Exercise objective:
The response must contain every line below in which "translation" appears.

Stored records:
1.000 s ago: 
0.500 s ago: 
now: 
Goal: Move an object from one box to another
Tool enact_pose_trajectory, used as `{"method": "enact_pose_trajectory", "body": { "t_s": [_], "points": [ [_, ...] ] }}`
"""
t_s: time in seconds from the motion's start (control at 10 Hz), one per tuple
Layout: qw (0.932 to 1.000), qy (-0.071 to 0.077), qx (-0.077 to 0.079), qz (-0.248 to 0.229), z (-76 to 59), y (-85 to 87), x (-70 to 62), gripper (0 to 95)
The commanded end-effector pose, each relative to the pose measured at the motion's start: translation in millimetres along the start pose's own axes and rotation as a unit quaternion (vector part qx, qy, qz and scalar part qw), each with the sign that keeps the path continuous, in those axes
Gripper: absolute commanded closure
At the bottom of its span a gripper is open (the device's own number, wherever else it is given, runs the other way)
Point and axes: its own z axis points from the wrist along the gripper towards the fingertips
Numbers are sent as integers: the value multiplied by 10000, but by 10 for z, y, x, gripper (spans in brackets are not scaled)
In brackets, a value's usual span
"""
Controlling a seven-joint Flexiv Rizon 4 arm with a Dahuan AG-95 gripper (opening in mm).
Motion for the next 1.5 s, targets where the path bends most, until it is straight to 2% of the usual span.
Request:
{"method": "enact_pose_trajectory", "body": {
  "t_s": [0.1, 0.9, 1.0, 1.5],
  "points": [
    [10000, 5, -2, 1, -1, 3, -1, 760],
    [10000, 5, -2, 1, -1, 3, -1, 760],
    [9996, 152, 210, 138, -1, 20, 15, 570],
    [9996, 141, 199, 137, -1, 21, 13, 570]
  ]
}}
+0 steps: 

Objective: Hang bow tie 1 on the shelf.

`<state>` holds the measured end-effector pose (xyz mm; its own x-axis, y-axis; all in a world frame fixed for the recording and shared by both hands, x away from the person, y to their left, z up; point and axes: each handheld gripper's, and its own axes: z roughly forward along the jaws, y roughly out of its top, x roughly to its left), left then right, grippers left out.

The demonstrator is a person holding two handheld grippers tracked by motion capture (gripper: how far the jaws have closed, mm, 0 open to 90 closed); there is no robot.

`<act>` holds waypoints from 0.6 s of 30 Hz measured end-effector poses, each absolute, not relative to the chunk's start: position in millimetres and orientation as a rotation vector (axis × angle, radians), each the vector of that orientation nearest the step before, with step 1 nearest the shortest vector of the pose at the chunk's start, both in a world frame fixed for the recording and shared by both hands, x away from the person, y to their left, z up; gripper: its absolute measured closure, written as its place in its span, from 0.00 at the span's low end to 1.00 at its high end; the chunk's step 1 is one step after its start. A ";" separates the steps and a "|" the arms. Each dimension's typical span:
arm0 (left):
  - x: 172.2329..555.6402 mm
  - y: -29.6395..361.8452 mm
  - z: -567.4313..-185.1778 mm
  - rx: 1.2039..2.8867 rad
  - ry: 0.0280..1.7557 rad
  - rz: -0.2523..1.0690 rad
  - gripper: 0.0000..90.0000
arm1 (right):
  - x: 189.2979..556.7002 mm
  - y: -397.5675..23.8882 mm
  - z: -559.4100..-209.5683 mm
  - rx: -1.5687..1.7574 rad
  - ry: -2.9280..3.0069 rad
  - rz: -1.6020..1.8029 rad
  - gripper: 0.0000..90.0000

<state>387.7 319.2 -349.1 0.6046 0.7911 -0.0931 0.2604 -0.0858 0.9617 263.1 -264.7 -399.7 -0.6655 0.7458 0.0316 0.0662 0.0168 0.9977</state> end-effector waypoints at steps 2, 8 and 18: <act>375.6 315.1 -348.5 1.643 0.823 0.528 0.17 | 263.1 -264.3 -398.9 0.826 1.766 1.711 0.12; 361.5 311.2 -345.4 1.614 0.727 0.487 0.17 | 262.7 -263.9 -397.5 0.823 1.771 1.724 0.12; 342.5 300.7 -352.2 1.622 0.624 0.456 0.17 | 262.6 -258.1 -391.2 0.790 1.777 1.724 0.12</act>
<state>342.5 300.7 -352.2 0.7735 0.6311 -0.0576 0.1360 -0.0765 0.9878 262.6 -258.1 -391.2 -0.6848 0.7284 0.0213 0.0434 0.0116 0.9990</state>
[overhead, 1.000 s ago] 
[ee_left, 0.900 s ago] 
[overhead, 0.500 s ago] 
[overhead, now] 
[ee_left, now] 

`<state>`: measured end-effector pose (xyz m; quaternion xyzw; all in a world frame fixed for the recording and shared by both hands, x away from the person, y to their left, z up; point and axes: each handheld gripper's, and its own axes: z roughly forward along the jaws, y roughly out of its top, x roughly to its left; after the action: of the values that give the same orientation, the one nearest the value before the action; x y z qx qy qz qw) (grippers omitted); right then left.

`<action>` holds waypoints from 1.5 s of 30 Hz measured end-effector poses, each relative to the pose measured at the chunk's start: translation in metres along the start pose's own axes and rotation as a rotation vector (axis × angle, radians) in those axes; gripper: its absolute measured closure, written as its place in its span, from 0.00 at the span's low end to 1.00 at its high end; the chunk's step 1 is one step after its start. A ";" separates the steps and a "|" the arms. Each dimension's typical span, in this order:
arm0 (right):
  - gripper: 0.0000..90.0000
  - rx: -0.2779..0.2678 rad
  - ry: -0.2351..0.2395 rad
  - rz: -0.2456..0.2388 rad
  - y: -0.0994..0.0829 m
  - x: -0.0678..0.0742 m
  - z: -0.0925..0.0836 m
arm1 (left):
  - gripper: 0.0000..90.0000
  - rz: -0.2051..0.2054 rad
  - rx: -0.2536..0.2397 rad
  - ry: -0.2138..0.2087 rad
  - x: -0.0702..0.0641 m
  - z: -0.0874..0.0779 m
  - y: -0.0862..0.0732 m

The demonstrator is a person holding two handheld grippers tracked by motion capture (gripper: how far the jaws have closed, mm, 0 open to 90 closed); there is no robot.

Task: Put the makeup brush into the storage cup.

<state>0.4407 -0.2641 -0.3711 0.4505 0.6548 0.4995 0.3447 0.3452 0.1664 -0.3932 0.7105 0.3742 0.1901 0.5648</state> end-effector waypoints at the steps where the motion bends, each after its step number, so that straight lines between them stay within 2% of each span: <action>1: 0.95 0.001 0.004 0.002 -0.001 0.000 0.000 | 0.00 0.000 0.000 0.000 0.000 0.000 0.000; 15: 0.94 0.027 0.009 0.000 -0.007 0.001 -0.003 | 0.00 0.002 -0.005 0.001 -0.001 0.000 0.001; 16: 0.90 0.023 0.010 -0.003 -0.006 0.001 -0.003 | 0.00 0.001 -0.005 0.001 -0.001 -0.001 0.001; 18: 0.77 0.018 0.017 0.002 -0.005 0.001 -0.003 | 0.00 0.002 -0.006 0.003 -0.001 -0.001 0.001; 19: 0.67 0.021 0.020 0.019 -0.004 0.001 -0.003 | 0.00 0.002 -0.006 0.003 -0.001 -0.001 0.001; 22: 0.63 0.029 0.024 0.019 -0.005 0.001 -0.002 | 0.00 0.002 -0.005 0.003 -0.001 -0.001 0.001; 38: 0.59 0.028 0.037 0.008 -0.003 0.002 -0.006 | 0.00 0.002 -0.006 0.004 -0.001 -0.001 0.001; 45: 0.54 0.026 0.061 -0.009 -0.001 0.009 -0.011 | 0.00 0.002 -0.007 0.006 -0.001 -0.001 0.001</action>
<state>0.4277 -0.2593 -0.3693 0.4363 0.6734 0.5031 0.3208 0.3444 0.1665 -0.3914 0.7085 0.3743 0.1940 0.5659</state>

Task answer:
The commanded end-effector pose, each relative to the pose measured at the motion's start: translation in millimetres along the start pose's own axes and rotation as a unit quaternion (vector part qx, qy, qz and scalar part qw), each with the sign that keeps the path continuous, in those axes
`<action>` holds waypoints from 1.5 s of 30 Hz measured end-effector poses, each relative to the pose measured at the chunk's start: translation in metres along the start pose's own axes and rotation as a rotation vector (axis × angle, radians) in those axes; gripper: its absolute measured closure, written as its place in its span, from 0.00 at the span's low end to 1.00 at its high end; the chunk's step 1 is one step after its start. A ";" separates the steps and a "|" the arms. Each dimension's typical span, in this order:

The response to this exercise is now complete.